As Hurricane Sandy clean-up continues, some communities may be beyond repair
Hurricane Sandy stormed into New York nearly three months ago, but the recovery effort has been uneven and continues to consume neighbourhoods in the worst-affected coastal areas.
“The reality of Sandy is just starting to settle,” says Pat Riley, an Irish-born contractor who emigrated to New York City 20 years ago. “My block has 13 houses. There are only two people living on it now – and one woman really shouldn’t be, but she’s nowhere else to go.”
Island Park village, just across the bridge from the heavily Irish Long Beach community, has been the Rileys’ home for the past seven years.

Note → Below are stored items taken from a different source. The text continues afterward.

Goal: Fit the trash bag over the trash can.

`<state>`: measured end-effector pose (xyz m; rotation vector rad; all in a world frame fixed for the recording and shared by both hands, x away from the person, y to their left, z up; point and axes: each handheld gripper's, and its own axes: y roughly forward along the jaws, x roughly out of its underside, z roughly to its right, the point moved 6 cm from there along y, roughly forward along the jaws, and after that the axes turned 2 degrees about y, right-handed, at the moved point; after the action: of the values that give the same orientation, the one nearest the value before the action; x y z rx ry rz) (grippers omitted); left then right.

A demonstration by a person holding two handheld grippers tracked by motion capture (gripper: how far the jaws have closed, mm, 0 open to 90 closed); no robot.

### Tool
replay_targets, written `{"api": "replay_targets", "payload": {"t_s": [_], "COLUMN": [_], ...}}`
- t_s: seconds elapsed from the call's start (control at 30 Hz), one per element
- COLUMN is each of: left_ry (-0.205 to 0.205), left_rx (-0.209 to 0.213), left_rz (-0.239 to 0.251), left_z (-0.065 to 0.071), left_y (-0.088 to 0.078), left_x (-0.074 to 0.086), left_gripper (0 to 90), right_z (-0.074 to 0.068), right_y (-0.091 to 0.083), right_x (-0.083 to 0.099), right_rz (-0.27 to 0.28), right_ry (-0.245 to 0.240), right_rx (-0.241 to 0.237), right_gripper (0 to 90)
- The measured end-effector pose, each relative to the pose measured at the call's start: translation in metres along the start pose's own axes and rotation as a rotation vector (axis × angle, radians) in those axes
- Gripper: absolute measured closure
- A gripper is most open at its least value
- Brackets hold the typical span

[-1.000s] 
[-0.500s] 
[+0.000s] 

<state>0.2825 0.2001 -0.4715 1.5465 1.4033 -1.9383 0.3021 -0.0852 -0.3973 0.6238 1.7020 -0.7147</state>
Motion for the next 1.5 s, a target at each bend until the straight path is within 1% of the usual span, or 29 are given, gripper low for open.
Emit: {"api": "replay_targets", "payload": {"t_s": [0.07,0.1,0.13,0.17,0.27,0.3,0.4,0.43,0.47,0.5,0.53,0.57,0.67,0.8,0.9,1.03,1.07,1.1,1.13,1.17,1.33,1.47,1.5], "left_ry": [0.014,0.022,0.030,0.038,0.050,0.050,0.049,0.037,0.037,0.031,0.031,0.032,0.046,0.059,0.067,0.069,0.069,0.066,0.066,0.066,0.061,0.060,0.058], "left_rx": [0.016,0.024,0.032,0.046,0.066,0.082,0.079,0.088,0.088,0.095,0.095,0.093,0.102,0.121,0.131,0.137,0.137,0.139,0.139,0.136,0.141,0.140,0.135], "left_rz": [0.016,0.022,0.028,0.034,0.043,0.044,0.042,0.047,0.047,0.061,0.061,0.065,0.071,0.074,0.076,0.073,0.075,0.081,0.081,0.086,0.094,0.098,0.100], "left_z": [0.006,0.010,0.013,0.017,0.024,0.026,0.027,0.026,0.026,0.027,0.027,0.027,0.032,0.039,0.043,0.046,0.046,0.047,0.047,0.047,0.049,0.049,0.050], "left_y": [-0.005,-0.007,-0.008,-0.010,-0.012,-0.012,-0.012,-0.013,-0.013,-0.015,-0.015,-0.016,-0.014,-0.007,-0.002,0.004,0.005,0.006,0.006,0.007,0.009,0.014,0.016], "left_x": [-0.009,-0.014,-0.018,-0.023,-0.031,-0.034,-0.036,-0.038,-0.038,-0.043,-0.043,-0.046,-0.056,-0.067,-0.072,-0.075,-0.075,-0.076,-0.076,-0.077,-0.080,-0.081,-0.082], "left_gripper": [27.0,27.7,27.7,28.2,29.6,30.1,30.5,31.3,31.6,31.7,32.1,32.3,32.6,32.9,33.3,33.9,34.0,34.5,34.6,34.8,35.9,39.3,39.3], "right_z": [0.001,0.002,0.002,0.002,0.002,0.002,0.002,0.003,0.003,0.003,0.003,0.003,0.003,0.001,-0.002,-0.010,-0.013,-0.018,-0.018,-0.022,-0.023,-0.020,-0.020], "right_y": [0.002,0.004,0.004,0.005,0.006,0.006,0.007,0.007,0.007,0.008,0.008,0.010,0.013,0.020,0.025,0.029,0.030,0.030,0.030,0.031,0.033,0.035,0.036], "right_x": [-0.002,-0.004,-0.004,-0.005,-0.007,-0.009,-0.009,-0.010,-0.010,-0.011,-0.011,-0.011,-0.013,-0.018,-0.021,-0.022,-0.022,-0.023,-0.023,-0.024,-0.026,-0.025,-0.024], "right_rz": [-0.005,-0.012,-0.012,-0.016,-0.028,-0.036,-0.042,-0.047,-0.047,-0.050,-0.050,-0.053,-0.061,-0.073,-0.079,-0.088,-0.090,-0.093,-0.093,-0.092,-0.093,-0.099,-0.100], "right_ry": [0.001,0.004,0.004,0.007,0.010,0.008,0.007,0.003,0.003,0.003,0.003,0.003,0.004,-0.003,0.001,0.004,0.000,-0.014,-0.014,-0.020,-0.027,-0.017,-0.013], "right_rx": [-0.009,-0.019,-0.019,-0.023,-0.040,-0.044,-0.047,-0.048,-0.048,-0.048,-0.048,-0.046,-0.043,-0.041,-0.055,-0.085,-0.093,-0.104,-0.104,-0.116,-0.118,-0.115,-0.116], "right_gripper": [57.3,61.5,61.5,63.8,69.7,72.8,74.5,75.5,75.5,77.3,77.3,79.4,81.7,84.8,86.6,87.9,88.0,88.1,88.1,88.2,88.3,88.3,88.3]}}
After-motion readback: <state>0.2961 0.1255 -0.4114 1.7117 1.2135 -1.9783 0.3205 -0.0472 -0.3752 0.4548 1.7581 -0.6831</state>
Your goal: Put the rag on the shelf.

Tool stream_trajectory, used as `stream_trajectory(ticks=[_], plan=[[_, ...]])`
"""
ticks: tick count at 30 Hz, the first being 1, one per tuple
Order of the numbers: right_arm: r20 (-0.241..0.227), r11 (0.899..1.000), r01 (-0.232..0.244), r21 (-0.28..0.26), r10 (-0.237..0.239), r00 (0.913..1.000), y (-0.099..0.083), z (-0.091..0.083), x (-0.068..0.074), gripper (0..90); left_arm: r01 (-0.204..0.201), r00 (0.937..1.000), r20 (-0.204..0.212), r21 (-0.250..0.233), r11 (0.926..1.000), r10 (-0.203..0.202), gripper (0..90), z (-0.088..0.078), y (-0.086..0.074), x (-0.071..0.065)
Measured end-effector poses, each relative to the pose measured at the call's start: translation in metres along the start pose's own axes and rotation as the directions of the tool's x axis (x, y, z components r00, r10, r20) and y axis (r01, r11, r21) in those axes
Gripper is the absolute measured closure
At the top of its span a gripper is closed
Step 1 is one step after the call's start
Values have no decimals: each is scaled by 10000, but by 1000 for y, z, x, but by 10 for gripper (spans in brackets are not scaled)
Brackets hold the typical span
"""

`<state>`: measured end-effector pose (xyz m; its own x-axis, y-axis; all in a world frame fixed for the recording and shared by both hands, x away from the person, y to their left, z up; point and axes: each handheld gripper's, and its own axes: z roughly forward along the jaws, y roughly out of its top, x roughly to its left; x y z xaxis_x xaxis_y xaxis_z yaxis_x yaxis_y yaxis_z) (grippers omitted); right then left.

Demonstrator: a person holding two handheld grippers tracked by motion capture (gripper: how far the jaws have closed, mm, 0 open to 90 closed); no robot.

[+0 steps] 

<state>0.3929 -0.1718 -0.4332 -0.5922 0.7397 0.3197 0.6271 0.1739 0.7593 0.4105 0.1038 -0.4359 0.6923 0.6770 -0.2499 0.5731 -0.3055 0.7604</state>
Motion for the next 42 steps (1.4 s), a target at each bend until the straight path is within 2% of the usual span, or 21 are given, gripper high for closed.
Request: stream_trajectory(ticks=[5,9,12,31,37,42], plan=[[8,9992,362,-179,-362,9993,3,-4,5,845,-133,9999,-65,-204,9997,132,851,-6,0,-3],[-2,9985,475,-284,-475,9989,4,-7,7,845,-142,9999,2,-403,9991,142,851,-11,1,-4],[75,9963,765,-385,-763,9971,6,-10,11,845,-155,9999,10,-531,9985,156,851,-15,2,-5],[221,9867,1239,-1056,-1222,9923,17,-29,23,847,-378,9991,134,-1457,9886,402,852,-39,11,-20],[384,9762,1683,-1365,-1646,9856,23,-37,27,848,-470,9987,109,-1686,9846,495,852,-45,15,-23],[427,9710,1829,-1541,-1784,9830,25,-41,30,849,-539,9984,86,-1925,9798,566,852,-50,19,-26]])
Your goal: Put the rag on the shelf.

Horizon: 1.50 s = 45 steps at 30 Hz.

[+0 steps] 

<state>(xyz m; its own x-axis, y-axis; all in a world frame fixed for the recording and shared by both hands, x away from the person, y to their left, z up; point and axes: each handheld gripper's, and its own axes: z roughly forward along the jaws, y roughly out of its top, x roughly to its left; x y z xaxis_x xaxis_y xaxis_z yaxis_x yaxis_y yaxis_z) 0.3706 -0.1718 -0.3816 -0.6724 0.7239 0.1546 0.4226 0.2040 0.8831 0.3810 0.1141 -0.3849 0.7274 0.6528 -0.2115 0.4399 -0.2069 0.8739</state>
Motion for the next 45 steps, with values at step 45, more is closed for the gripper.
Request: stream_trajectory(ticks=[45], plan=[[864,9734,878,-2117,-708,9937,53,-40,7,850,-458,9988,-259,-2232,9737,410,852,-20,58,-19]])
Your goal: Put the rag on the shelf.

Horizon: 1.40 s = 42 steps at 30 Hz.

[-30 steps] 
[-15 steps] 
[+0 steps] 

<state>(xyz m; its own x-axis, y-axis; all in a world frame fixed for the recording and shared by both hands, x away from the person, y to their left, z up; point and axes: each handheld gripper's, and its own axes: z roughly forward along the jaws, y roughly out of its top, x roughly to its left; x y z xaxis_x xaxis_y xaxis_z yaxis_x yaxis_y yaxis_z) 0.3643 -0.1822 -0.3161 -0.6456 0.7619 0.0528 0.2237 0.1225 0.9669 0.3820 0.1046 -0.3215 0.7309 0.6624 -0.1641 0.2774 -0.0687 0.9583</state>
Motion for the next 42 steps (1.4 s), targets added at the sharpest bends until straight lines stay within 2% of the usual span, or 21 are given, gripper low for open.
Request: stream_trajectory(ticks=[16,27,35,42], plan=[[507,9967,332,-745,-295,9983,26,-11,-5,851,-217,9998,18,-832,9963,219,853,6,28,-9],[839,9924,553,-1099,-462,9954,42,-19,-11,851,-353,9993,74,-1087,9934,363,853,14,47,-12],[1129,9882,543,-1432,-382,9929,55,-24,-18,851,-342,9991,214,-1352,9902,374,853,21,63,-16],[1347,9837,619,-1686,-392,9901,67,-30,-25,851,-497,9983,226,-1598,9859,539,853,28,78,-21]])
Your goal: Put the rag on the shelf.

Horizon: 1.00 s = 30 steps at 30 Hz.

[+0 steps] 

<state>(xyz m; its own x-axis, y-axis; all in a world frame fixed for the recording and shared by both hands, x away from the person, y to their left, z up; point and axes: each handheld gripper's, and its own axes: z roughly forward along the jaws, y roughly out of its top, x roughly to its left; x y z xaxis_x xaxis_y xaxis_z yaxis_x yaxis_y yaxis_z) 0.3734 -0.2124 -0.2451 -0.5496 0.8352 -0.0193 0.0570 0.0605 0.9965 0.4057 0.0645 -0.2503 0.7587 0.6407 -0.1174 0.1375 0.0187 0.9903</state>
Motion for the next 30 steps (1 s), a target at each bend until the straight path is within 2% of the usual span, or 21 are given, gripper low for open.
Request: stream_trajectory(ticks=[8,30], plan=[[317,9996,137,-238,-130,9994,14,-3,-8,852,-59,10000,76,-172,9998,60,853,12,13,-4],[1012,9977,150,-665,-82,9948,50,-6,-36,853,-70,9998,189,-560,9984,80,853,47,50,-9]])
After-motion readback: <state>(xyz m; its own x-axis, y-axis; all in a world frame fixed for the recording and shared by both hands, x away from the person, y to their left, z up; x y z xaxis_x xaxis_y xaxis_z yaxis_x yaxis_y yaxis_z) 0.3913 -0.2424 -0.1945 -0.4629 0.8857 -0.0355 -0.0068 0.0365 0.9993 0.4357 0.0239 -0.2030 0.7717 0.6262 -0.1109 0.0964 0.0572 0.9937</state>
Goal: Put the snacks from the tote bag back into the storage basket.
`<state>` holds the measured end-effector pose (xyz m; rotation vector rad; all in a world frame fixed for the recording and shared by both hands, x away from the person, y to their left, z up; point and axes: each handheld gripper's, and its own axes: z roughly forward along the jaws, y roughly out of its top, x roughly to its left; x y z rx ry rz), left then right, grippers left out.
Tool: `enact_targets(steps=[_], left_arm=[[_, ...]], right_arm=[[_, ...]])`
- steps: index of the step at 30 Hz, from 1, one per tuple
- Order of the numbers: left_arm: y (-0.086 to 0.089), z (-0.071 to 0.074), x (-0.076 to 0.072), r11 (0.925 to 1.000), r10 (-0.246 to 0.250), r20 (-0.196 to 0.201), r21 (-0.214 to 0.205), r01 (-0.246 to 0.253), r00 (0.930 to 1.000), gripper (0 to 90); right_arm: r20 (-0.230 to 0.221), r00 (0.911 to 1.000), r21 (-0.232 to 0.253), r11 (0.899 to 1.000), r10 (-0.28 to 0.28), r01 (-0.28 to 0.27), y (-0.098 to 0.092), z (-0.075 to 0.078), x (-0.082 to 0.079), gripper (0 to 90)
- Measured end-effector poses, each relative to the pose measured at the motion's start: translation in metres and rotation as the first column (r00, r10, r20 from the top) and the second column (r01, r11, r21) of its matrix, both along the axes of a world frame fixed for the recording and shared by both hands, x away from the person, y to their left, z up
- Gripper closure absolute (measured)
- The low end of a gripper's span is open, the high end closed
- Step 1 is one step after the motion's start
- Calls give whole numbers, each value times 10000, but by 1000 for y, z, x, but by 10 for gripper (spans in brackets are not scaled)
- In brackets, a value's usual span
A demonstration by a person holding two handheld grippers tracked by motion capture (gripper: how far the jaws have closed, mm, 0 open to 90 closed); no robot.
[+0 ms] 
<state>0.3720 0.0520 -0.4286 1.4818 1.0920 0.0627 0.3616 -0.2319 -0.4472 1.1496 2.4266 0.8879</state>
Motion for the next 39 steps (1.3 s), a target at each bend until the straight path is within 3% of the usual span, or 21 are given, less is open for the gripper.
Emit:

Since Sandy, they rent an apartment a two-hour drive away, across the Hudson River and northwest of Manhattan.
Riley says he spent years building his now-destroyed family home. “It’s like what the Incredible Hulk left behind in a fit of rage. Every penny I spent, gone in two hours.”
Riley, partnered with a friend who is a private insurance adjuster, recently launched the Compass Restoration group to continue to help his neighbours rebuild.
Although the US Congress, under intense pressure from New York and New Jersey, adopted legislation in early January that would provide $9.7 billion (€7 billion) to cover insurance claims filed by people whose homes were damaged or destroyed, Riley says many people in his neighbourhood were not insured, or had virtually “useless” flood insurance.
“People just aren’t covered,” he said.
For him, the worst part is the thought that his community, like his house, could be damaged beyond repair.
“My biggest fear is people from wherever buying up houses for pennies to the dollar, buying two or three and knocking them down to build summer mansions, with no regard for giving back to the local community,” says Riley.
After the superstorm struck on October 29th, New York City experienced its worst floods for more than a century. Some 300,000 homes were destroyed and more than two million people were left without power.
In Long Beach, about 40 per cent of the population has not returned since Sandy; there is little to come back to. Houses inundated by the storm surge are still waterlogged and mouldering.
“It’s a ghost town,” says Nancy Black, a second-generation Irish-American and firefighter from Long Beach’s West End community.
Black was on duty as a first responder on the night of the hurricane, and she says that, in her 24-year career, it was the worst she has seen.